[WHAT TO PRODUCE]
Copy out, from the data, each line containing the string "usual".
─── DATA SECTION
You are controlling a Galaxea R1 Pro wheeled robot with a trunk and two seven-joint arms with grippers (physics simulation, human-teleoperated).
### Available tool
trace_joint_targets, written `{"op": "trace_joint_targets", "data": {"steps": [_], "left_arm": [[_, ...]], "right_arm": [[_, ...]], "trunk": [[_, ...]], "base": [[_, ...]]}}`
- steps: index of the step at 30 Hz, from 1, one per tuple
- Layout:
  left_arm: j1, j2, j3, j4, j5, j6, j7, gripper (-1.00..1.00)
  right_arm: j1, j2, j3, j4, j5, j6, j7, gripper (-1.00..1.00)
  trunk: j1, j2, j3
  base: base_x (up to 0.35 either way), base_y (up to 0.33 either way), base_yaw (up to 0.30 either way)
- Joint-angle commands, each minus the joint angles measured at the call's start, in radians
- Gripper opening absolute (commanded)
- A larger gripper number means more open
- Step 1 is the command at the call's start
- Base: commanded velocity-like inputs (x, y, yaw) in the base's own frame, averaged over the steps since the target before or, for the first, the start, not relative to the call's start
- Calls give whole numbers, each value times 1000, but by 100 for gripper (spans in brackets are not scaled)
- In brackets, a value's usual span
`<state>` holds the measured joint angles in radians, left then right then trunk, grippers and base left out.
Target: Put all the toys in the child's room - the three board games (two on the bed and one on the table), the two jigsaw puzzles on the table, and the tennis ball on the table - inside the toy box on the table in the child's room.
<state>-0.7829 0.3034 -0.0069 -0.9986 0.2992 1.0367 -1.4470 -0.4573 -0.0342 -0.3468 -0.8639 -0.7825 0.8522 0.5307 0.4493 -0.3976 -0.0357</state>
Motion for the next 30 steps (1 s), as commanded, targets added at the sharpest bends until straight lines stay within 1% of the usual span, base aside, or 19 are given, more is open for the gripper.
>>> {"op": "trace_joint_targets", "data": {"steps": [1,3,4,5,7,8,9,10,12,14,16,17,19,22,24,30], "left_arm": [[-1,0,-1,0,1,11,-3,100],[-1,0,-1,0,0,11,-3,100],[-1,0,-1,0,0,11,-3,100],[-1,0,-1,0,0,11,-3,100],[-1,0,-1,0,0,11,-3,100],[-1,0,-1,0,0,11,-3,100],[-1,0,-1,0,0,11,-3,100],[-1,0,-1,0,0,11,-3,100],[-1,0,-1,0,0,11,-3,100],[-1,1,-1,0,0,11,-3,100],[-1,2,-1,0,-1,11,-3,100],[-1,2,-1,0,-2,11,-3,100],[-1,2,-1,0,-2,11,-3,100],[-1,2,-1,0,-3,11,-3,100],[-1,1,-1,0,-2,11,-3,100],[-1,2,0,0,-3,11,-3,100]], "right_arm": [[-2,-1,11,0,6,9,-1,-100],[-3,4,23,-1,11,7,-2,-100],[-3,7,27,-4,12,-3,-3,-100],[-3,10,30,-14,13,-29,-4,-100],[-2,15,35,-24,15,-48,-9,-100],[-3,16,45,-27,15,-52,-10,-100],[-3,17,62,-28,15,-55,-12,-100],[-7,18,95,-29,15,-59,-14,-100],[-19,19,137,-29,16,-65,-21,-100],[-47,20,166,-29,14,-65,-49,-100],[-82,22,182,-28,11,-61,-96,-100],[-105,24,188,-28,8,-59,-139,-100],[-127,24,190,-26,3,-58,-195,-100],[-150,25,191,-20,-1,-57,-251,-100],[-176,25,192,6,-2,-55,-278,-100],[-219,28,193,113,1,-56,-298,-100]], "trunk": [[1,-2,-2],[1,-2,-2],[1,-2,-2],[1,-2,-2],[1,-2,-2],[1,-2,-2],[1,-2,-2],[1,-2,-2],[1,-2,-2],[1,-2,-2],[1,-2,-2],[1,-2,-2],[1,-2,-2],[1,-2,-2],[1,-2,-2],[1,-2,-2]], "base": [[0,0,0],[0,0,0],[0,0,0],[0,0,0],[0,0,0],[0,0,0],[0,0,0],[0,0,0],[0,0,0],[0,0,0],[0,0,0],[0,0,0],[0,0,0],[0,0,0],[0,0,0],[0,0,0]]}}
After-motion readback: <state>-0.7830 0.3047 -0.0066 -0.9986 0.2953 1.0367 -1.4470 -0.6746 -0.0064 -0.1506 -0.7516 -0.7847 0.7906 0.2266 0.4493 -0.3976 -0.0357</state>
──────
[YOUR SOLUTION]
- In brackets, a value's usual span
Motion for the next 30 steps (1 s), as commanded, targets added at the sharpest bends until straight lines stay within 1% of the usual span, base aside, or 19 are given, more is open for the gripper.

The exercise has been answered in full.